Smart symphony orchestra managers around the world like to push the envelope in a bid to attract new audiences and to extend the imagination of their existing subscribers. The Melbourne Symphony Orchestra board and management are not smart. They have succumbed to the markets and salespeople who care little for the quality of music, instead focusing on revenue. This is how to explain the ridiculous dismissal yesterday of the MSO’s chief conductor, Oleg Caetani, one year ahead of the end of his five-year contract.

Apparently, according to a report by The Age’s Robin Usher, “audiences had tired of Caetani’s championing of the 20th-century Russian conductor Dmitri Shostakovich”. If that’s true then there is either something seriously wrong with the audiences or the MSO has done a rotten job of selling to its audience some of the finest music of the past 100 years.

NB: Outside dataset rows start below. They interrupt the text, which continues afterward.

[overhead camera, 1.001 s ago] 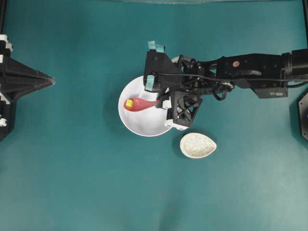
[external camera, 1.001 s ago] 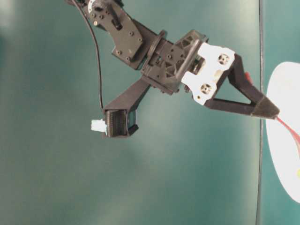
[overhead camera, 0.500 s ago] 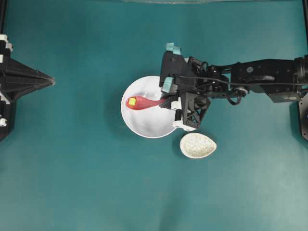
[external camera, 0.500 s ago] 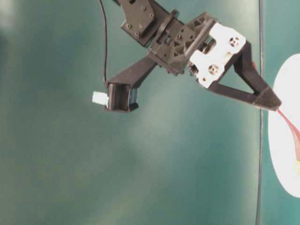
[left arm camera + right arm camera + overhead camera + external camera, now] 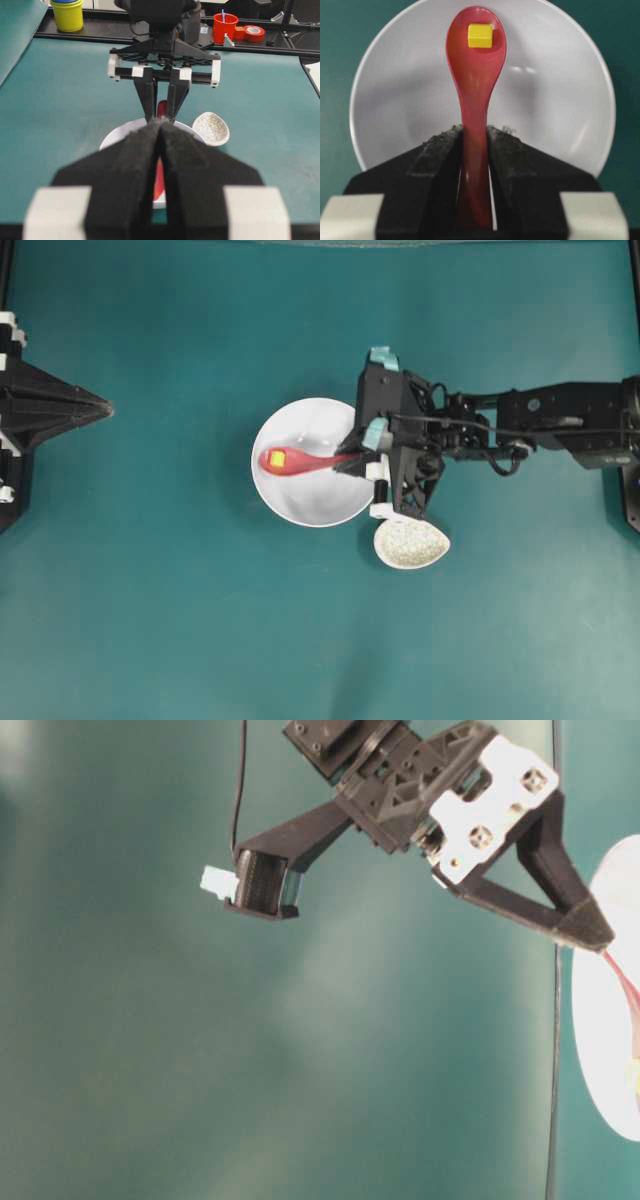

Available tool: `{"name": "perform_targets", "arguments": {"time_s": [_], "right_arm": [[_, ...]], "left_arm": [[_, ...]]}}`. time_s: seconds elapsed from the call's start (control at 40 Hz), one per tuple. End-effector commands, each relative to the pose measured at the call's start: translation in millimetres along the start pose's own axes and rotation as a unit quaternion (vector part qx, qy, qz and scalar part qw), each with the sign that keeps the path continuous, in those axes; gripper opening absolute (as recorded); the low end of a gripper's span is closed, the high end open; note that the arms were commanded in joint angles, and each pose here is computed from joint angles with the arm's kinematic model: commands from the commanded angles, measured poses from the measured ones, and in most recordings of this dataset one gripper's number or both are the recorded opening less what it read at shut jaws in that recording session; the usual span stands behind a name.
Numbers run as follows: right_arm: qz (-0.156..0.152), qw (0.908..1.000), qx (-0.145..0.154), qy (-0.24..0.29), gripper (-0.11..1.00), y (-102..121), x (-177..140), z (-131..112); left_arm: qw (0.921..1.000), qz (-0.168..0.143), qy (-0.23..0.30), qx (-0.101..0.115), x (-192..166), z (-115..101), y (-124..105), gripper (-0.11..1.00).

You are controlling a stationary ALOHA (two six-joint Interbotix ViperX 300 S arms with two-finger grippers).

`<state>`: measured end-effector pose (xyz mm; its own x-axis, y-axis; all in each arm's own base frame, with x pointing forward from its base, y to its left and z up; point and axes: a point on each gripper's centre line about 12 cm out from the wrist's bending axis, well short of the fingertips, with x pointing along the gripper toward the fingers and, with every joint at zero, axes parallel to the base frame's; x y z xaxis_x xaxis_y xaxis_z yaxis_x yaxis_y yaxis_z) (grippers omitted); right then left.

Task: Scoop the yellow hexagonal prism block from the bowl with a spoon using the right arm.
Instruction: 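Raise the spoon holding the block and pull the right arm back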

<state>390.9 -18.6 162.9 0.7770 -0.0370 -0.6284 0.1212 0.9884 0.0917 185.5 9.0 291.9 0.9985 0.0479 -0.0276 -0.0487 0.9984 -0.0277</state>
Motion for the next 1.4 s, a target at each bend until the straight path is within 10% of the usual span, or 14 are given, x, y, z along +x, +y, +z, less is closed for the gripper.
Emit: {"name": "perform_targets", "arguments": {"time_s": [0.0, 0.5, 1.38], "right_arm": [[0.005, 0.9994, -0.003, -0.035, 0.24, 4.6, -9.6, 13.2], [0.006, 0.9901, -0.001, -0.14, 0.24, 4.9, -33.8, 8.0], [0.02, 0.9841, 0.002, -0.176, 0.24, 9.7, -92.6, 33.4]], "left_arm": [[0.9999, 0.0, -0.016, -0.002, 1.0, 11.9, -0.3, 0.0], [0.9998, -0.001, -0.019, -0.002, 1.0, 12.6, -0.4, 0.0], [0.9998, -0.001, -0.02, -0.002, 1.0, 12.8, -0.4, 0.0]]}}
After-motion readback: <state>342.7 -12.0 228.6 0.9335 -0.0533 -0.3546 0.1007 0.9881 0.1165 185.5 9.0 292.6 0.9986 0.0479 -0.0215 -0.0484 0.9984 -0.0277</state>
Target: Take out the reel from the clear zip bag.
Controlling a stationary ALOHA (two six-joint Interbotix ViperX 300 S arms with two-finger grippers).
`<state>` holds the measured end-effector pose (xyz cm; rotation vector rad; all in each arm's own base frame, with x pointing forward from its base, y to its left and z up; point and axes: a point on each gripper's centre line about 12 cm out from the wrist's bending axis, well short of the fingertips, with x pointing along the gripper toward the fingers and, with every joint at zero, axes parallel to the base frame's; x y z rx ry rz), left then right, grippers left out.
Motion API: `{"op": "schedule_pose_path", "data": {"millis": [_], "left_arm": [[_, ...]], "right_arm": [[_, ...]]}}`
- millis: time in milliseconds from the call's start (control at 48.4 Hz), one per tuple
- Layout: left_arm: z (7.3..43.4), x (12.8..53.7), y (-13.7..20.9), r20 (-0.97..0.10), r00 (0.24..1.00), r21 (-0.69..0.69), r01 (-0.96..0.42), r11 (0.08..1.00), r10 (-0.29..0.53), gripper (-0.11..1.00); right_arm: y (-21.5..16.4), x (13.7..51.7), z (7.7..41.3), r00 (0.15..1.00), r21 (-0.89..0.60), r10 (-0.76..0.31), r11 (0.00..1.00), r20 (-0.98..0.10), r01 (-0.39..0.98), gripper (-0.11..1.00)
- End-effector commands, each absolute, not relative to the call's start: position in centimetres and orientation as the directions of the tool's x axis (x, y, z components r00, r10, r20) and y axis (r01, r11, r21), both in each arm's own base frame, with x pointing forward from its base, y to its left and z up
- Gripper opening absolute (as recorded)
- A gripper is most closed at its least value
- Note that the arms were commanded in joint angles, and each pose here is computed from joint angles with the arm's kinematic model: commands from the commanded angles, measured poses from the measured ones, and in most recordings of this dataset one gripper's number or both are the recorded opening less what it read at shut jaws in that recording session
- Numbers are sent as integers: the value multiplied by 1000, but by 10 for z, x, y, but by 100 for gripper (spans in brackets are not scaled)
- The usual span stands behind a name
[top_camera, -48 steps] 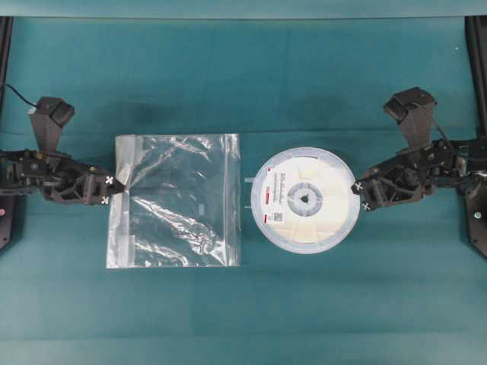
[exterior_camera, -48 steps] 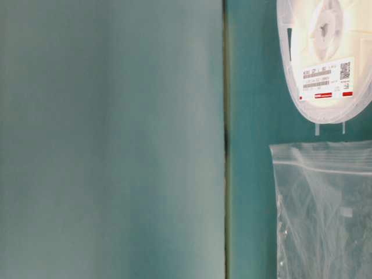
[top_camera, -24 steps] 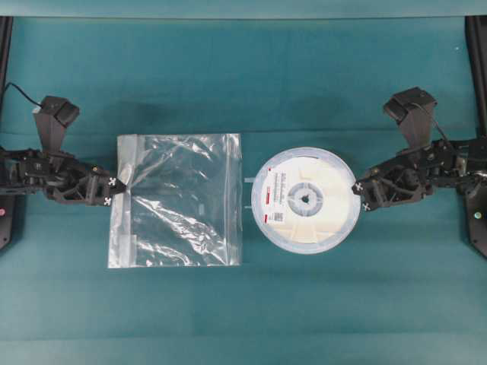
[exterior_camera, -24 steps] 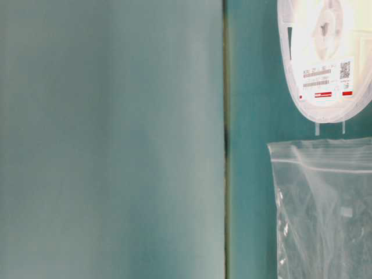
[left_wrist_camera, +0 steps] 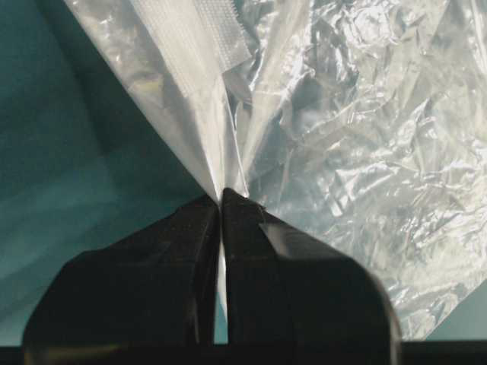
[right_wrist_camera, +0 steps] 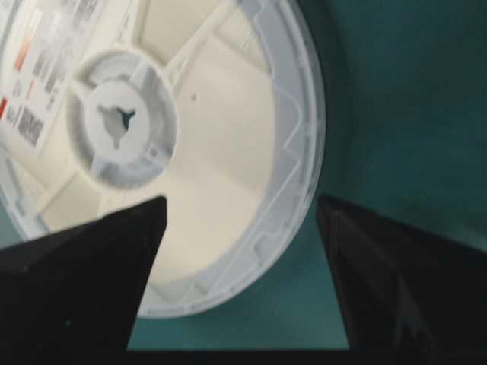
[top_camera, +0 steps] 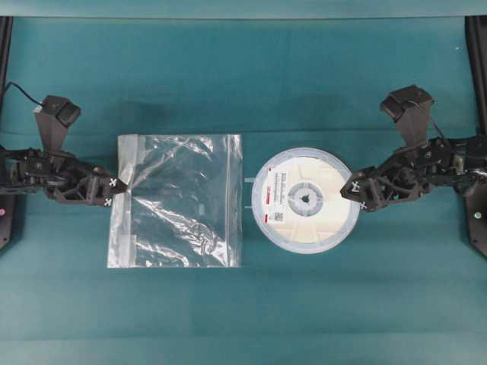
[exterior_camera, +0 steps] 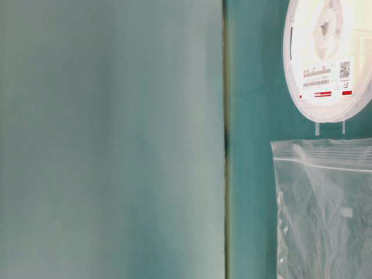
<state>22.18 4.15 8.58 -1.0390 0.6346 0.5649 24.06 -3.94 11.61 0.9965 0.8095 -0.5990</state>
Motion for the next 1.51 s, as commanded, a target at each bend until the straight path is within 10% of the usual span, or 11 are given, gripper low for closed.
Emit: {"op": "schedule_pose_path", "data": {"millis": [0,268,640,1135,1486], "left_arm": [[91,227,42,-694,708,-614,-675,409,128,1],[91,227,42,-693,710,-614,-674,411,128,11],[88,225,42,-721,682,-580,-692,430,124,97],[111,219,41,-708,694,-565,-666,487,128,96],[192,205,39,-576,803,-507,-499,702,155,96]], "right_arm": [[-40,247,123,599,513,-82,433,-797,741,88],[-41,252,129,614,523,-85,441,-784,729,88],[-41,253,131,622,530,-86,440,-779,725,88],[-42,267,160,691,568,-97,494,-716,658,88],[-43,278,213,799,555,-123,657,-588,510,88]]}}
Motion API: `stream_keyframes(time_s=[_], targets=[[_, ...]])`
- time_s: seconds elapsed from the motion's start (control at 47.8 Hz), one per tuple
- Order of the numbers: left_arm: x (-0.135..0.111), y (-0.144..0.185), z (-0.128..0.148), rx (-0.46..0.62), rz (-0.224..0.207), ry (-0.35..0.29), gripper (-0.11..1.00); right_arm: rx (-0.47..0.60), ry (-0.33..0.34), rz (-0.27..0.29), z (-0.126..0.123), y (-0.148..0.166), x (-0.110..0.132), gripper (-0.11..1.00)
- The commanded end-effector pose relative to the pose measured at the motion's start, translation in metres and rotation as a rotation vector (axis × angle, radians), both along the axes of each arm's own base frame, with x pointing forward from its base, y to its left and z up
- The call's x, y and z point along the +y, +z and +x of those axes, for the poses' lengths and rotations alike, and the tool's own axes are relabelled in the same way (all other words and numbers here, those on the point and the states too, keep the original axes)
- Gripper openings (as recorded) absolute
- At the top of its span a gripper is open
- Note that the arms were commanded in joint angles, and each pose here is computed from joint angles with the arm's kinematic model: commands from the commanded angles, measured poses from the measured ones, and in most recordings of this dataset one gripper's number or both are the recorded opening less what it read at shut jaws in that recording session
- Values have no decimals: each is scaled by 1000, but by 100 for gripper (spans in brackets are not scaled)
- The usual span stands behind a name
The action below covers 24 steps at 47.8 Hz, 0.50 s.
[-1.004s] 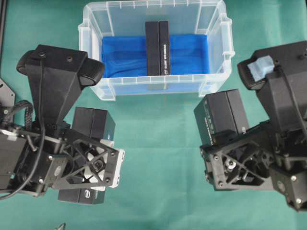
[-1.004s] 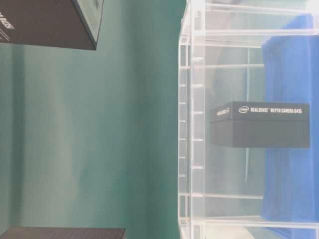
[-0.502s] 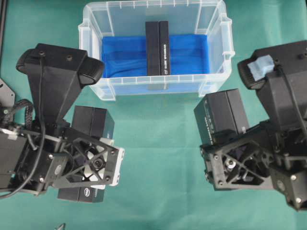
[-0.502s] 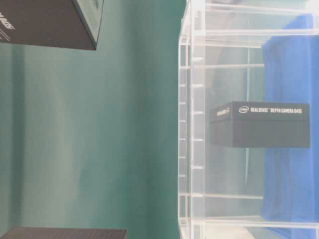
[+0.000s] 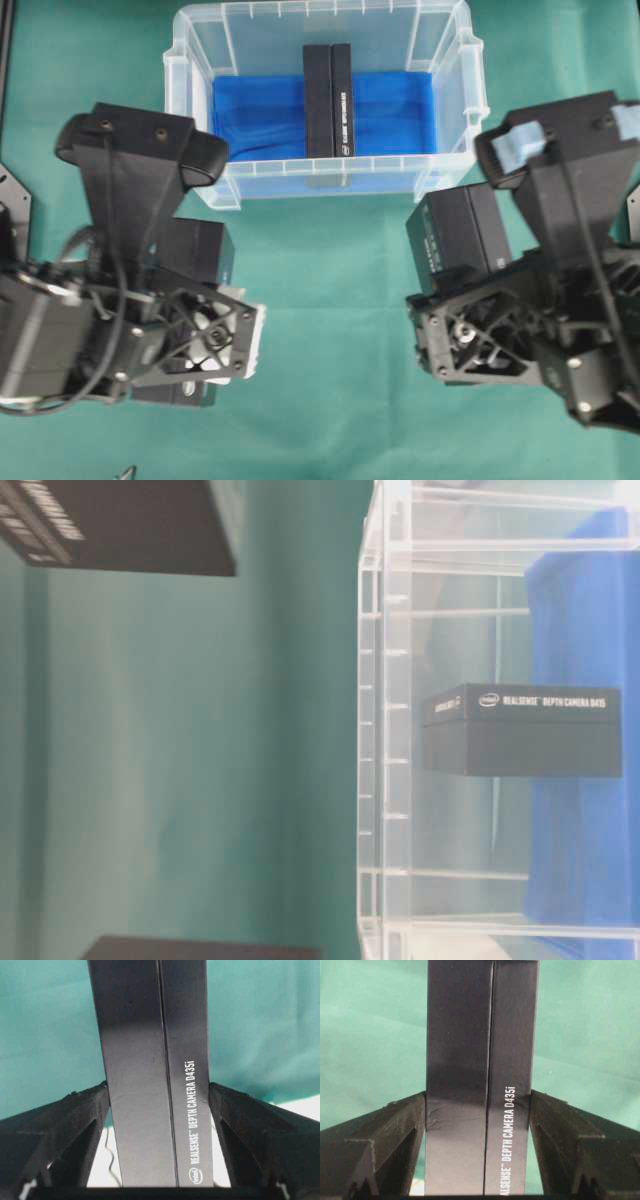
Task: Take the box out of the case with both arms.
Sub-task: 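Carry both boxes forward over the case rim toward the table front, then lower both held boxes toward the green cloth in front of the case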
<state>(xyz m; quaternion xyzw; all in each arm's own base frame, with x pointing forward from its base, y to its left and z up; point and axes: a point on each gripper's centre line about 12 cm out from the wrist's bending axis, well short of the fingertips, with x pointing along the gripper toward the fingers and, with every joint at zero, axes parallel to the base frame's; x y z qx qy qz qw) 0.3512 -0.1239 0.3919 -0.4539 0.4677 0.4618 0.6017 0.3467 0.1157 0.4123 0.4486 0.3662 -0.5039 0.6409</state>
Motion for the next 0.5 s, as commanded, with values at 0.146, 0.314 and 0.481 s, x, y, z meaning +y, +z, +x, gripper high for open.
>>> stream_keyframes(time_s=[0.146, 0.314, 0.481], targets=[[6, -18, 4, -83, 20, 40, 64, -32, -10, 35, 13, -32, -5, 67], [4, -55, 9, -97, 11, 80, 64, -48, -31, 90, 23, -76, -3, 67], [1, -91, 15, -126, -10, 98, 64, -76, -45, 137, 28, -117, -5, 67]])
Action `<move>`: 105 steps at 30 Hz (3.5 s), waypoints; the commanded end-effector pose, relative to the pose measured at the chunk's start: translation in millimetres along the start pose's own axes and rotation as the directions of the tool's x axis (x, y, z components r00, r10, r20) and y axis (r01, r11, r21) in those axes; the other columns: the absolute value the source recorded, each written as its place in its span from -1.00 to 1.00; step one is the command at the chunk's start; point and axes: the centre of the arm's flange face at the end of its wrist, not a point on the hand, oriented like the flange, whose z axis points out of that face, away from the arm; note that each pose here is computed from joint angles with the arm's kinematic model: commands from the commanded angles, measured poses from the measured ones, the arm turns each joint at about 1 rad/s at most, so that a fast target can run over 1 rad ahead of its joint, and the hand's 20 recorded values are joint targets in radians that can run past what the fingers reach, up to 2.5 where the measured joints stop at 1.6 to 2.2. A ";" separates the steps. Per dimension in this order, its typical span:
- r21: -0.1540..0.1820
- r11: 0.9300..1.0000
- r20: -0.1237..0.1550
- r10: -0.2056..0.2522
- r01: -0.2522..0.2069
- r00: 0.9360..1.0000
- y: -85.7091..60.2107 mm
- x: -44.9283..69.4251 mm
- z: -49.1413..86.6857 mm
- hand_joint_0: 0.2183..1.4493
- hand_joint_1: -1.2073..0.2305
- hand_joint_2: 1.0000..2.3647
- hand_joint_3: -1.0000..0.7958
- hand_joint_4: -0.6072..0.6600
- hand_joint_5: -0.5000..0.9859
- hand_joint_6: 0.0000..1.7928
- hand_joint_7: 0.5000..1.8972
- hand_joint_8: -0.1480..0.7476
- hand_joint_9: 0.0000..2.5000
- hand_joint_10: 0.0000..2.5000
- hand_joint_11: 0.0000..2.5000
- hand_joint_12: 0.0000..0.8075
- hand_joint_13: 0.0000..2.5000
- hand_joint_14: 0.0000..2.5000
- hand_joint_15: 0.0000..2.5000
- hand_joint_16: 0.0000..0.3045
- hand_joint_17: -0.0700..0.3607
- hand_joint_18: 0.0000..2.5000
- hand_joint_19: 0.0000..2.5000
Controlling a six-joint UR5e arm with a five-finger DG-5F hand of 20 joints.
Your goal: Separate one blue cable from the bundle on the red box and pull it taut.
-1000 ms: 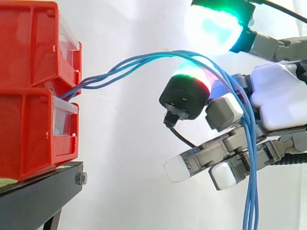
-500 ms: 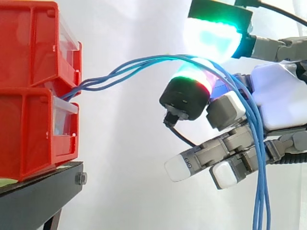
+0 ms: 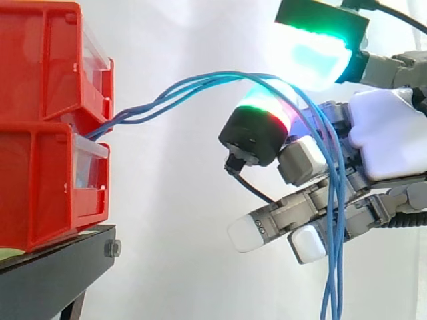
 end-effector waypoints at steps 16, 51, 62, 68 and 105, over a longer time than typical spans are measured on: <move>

Shostakovich is no Karl-Heinz Stockhausen, the atonal composer whose music is dense and inaccessible to many. No, Shostakovich is lyrical, passionate, romantic in the true sense of the word, and the, with a capital T, epitome of artistic subversion of the Stalinist state. His symphonies, film music and other grand choral and orchestral works sell millions of copies around the globe for these reasons. But apparently he’s too much to bear for those who write the cheques at the MSO and who presumably would like to see a stodgy diet of 19th-century classics and treacly rubbish from Shostakovich’s vastly overrated countryman, Sergei Rachmanninov.

Caetani was the best thing to happen to the MSO. He was not a show-off like his predecessor, the media friendly and marketing savvy German wunderkind Markus Stenz. Caetani is a conductor’s conductor. Under Caetani the MSO got away from the provincial ABC Classics, and recorded with Chandos, a high-quality UK outfit. It meant, as the MSO’s then chief executive Trevor Green (who had the foresight to appoint Caetani in 2005), that people in London could hear the MSO for the first time.

In turning its back on a conductor of Caetani’s outstanding quality — he gets rave reviews when he conducts orchestras in Italy and Germany — and opting for boring conservative programming, the MSO is heading for a car crash.

In the US, many orchestras are cash-strapped because of graying audiences, unimaginative programming and because they succumb to the marketing departments, which simply want bums on seats, and therefore prefer a night of Andrew Lloyd Weber to 20th-century giants such as  Shostakovich or Aaron Copland. But the Los Angeles Philharmonic Orchestra and the San Francisco Symphony Orchestra are bucking the trend.

Both of those orchestras are going great guns because they have been led over the past decade or so by conductors, Esa Pekka Salonen (until recently at LA) and Michael Tilson Thomas (‘Frisco) who program a good deal of 20th- and 21st-century music. They make their audiences grow musically and it has become fashionable among younger people to attend these concerts.

The MSO is also getting a new boss — the current CEO of the Houston Symphony Orchestra in the US, Matthew Van Besien. Van Besien comes from an orchestra known for its conservative programming and cautious board — sound depressingly familiar?